◆ Work to complete:
Below are the records. List every line holding the word "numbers".

======== Extracted material

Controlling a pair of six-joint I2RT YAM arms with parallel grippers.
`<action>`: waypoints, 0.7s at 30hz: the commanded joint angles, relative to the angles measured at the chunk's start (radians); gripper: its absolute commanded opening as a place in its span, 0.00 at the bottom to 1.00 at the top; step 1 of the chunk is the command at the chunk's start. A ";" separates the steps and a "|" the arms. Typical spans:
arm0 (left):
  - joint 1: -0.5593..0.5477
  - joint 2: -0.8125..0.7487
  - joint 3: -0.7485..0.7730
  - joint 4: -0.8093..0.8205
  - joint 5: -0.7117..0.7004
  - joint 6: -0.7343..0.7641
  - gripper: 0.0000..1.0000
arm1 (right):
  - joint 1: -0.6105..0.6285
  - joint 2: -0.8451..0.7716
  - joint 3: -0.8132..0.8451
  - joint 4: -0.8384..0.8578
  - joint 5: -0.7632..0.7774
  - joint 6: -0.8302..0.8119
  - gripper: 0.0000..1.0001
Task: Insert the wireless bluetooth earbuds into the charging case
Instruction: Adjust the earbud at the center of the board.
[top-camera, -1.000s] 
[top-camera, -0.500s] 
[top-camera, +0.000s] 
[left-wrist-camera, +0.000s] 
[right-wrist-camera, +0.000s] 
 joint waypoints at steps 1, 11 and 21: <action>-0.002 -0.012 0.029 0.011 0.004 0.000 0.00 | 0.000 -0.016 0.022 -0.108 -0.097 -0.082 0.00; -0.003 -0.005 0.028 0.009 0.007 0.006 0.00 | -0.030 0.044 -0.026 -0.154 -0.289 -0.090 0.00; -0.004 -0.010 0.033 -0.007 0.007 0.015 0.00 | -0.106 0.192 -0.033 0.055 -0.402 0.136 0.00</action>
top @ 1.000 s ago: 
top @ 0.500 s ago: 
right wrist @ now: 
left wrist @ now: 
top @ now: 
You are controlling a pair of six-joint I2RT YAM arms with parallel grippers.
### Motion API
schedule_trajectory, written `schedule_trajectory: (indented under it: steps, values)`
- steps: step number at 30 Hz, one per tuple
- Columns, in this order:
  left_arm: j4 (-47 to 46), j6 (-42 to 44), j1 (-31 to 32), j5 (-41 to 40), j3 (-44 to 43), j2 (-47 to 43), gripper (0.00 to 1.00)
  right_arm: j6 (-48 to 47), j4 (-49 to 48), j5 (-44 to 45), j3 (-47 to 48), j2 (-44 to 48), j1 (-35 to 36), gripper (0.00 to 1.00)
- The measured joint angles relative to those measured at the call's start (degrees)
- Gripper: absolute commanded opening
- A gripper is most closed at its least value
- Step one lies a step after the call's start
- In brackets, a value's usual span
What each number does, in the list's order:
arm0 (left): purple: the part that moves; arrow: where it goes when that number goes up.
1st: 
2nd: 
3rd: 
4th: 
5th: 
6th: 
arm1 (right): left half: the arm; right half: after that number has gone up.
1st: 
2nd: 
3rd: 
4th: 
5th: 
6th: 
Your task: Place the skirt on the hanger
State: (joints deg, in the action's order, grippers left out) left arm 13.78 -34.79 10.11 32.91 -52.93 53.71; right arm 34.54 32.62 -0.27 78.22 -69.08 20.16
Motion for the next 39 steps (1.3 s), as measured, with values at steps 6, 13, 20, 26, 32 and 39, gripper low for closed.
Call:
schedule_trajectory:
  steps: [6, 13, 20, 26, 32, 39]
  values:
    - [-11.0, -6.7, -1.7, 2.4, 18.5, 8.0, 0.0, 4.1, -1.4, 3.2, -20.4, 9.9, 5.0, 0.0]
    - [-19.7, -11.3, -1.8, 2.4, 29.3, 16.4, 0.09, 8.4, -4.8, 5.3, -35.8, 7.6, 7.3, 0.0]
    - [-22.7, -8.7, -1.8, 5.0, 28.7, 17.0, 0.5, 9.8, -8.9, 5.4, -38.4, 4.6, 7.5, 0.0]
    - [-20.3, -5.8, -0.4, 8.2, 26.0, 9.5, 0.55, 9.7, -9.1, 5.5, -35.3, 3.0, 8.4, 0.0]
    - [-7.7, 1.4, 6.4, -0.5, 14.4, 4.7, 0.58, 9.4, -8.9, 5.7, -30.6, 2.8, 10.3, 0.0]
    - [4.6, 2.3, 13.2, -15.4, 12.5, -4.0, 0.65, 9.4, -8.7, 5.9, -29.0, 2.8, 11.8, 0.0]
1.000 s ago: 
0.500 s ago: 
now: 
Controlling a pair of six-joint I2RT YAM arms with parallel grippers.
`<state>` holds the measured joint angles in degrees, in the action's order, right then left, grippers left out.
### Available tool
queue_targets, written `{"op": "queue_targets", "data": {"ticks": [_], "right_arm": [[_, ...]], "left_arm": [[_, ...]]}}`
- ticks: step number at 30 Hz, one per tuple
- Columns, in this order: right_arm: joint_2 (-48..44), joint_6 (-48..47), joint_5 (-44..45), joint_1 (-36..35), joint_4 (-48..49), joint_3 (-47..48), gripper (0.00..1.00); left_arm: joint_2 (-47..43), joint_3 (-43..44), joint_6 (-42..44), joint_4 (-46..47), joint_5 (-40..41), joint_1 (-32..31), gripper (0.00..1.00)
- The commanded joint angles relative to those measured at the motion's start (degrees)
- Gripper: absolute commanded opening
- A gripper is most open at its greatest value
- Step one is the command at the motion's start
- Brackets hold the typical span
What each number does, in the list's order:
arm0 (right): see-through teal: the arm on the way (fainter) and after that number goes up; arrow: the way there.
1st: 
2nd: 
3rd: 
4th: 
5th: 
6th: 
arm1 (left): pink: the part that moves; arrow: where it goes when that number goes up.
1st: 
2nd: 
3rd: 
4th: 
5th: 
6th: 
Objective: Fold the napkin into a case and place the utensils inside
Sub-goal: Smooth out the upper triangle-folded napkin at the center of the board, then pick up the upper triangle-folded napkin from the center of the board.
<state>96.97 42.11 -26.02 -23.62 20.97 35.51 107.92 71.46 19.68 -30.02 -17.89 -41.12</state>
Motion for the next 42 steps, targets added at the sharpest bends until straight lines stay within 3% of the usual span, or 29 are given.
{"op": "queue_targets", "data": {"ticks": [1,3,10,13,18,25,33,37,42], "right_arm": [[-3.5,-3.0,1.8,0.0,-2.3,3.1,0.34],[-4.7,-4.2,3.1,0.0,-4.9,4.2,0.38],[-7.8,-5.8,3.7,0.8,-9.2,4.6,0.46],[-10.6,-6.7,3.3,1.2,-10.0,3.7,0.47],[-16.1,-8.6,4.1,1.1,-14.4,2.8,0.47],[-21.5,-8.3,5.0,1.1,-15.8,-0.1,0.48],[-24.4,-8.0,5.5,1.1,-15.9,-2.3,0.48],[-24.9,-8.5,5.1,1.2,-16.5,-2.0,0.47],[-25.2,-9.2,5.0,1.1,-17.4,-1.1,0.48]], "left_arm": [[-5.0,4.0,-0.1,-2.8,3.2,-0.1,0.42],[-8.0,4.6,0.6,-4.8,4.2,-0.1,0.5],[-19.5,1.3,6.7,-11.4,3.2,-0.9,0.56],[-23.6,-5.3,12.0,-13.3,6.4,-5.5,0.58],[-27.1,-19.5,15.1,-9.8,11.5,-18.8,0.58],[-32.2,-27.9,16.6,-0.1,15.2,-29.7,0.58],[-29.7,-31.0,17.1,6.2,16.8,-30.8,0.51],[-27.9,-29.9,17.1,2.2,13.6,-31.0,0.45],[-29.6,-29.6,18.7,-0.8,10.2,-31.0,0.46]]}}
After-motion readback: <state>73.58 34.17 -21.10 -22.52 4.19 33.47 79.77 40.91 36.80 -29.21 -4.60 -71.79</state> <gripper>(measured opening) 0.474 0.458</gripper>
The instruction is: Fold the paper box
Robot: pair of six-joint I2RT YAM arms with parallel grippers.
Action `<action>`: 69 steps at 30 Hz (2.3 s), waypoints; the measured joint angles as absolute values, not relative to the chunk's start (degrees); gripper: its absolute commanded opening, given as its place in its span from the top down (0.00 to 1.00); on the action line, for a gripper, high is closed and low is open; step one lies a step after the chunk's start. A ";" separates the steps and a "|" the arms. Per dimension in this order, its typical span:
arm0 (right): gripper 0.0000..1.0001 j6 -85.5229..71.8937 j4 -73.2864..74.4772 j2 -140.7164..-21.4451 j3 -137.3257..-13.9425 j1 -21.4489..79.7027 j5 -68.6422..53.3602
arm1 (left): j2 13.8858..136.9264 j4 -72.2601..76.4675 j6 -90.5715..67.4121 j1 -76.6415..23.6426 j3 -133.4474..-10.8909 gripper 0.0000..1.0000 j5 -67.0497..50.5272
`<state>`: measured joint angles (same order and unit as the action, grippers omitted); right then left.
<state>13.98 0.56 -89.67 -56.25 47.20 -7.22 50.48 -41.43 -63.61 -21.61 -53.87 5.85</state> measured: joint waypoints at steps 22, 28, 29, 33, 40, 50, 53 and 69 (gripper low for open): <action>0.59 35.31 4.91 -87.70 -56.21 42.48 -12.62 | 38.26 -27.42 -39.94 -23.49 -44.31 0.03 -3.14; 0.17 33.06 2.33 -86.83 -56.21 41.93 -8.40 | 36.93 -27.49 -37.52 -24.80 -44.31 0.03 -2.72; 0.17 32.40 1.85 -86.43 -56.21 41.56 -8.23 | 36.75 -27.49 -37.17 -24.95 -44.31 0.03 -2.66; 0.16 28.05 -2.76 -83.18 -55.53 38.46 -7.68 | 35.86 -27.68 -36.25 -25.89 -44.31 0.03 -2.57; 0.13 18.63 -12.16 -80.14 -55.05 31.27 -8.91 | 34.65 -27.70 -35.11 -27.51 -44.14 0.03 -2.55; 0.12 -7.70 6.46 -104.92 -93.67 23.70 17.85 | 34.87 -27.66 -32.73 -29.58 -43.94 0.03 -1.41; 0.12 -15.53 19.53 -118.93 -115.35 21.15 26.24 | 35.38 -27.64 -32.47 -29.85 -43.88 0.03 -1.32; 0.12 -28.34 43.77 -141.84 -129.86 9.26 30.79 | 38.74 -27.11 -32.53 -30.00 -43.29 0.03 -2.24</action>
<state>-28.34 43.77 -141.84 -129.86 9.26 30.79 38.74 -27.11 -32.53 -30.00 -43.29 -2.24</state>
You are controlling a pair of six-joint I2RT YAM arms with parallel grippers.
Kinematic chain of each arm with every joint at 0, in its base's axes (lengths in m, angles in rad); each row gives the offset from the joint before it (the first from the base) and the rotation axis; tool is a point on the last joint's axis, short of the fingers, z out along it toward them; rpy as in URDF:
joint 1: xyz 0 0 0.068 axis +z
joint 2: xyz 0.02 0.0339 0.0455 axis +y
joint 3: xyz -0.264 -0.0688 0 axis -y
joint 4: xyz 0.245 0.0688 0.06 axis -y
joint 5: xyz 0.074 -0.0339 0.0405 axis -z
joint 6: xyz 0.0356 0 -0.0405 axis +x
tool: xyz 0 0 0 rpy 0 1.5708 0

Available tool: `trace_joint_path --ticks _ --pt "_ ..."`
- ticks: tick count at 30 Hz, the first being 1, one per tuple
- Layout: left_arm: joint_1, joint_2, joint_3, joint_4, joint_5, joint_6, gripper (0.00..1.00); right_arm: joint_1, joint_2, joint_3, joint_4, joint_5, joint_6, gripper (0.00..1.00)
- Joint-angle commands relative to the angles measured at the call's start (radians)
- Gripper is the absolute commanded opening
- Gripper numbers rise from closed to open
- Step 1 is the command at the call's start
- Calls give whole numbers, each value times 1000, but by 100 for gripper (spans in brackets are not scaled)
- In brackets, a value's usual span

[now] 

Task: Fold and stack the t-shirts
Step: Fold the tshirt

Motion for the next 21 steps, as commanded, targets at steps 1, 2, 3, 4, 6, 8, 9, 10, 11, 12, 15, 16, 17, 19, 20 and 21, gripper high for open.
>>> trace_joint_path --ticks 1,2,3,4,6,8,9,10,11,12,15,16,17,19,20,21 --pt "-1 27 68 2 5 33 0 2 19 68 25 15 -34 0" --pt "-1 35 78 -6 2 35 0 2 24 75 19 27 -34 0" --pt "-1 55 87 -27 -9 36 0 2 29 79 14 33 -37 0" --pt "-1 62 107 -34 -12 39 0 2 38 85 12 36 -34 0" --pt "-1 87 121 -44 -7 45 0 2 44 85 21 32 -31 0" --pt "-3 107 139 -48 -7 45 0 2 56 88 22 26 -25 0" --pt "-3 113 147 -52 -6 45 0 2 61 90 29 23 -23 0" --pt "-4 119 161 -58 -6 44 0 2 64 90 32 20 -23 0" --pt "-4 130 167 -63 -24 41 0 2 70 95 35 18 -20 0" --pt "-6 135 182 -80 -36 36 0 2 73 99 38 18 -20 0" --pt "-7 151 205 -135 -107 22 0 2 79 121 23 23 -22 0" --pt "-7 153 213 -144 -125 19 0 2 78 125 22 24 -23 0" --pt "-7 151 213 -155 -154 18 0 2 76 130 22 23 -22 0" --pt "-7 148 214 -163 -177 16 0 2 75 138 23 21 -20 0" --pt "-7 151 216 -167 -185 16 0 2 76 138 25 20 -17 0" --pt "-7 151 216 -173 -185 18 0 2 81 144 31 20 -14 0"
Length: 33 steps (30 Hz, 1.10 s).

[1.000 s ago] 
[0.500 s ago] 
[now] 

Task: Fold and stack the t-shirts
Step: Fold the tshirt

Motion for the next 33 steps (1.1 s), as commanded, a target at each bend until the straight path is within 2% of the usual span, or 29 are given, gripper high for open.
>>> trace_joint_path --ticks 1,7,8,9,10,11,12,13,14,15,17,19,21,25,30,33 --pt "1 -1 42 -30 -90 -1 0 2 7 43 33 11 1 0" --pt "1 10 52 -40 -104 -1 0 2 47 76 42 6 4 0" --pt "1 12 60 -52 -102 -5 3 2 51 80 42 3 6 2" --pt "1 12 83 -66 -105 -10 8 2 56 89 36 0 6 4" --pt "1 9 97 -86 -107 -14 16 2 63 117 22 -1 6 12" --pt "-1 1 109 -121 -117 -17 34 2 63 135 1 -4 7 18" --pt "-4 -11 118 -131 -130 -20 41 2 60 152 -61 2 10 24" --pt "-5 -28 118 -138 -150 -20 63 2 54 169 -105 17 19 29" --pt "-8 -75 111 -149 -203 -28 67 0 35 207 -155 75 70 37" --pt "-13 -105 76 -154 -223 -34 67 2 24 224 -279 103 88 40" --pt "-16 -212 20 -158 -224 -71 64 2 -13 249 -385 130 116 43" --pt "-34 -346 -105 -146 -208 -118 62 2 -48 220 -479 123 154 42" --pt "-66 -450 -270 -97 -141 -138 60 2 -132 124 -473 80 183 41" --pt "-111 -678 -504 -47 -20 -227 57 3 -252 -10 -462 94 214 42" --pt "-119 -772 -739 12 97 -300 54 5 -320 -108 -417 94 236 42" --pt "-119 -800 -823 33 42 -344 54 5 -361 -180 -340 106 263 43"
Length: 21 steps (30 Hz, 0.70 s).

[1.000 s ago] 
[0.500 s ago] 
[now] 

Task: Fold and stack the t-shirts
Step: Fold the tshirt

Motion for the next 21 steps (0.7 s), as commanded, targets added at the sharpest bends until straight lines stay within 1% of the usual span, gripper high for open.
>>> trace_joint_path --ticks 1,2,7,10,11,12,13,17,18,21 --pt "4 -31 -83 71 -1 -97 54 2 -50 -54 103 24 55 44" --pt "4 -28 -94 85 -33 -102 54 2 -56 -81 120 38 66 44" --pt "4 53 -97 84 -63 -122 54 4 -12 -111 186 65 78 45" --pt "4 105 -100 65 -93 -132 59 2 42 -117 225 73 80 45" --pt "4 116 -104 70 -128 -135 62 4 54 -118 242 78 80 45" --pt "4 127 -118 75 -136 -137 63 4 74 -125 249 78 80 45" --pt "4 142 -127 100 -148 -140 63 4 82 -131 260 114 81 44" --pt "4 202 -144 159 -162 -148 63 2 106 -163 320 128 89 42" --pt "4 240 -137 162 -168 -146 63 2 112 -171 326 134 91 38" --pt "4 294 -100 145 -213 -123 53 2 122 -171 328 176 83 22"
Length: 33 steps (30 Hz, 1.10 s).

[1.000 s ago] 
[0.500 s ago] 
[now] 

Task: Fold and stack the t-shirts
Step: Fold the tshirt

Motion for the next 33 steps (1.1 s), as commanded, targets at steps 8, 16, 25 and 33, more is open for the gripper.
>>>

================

◆ Response below:
- Gripper numbers rise from closed to open
- Calls give whole numbers, each value times 1000, but by 100 for gripper (spans in brackets are not scaled)

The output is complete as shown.